**WHAT YOU HAVE TO DO:** Go through the lines below and copy any that hold the string "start".

Saved entries:
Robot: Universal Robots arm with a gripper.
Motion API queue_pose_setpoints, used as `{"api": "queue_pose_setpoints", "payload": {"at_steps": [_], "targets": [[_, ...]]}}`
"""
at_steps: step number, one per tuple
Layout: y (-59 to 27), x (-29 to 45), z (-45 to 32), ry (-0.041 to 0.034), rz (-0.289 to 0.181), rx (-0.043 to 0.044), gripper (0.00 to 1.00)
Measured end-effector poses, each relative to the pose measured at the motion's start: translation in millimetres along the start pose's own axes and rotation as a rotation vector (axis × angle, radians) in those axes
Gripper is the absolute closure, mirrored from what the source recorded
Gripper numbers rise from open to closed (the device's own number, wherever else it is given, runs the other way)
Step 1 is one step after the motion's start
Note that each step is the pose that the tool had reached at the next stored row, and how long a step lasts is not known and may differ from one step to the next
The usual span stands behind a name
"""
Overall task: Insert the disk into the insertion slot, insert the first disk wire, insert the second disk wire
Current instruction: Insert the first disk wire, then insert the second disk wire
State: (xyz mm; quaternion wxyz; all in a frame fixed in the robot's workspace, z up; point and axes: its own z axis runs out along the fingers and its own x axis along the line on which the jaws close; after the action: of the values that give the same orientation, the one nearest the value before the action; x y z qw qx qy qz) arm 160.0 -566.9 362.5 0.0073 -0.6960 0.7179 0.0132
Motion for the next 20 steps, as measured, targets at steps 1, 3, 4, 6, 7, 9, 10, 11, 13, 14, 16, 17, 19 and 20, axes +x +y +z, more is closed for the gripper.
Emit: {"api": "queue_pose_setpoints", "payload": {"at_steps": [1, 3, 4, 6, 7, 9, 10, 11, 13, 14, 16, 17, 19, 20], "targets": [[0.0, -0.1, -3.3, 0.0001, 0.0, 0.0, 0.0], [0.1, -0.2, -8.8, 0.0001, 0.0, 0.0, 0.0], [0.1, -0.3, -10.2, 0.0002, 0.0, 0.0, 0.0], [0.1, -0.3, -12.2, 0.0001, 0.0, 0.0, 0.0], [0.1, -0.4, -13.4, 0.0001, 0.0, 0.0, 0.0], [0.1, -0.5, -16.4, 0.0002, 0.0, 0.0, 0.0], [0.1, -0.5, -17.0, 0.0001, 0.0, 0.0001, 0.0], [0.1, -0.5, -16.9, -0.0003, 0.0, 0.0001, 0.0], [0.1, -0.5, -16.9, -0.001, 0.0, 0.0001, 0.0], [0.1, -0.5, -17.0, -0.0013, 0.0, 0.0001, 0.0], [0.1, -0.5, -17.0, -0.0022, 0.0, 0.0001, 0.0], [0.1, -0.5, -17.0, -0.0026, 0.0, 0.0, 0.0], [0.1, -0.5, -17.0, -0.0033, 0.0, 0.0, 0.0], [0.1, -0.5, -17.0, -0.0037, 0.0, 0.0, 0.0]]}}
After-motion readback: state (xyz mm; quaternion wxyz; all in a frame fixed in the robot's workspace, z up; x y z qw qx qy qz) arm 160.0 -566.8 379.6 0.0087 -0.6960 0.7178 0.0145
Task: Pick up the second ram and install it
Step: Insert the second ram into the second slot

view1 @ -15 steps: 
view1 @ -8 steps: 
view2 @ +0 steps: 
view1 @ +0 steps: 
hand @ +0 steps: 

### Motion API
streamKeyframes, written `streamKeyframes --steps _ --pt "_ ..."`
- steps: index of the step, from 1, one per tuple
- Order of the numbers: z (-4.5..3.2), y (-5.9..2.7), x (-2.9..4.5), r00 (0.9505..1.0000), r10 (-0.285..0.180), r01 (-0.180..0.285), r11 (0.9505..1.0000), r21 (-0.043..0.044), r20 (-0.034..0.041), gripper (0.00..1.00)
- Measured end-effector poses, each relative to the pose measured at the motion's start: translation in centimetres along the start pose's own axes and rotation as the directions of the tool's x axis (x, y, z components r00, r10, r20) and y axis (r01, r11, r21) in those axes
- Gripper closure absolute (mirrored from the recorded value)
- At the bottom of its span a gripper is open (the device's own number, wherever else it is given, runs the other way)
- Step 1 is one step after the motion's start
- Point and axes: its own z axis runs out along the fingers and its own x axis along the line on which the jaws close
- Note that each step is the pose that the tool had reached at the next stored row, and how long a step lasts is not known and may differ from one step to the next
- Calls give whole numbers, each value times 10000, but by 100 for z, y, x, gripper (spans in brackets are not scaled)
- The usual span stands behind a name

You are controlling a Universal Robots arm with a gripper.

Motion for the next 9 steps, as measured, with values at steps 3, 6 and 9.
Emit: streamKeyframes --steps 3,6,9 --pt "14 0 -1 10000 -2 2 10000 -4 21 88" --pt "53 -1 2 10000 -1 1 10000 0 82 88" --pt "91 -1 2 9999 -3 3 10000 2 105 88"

**OUTPUT FOR THIS TASK:**
Measured end-effector poses, each relative to the pose measured at the motion's start: translation in millimetres along the start pose's own axes and rotation as a rotation vector (axis × angle, radians) in those axes
Step 1 is one step after the motion's start
- Measured end-effector poses, each relative to the pose measured at the motion's start: translation in centimetres along the start pose's own axes and rotation as the directions of the tool's x axis (x, y, z components r00, r10, r20) and y axis (r01, r11, r21) in those axes
- Step 1 is one step after the motion's start

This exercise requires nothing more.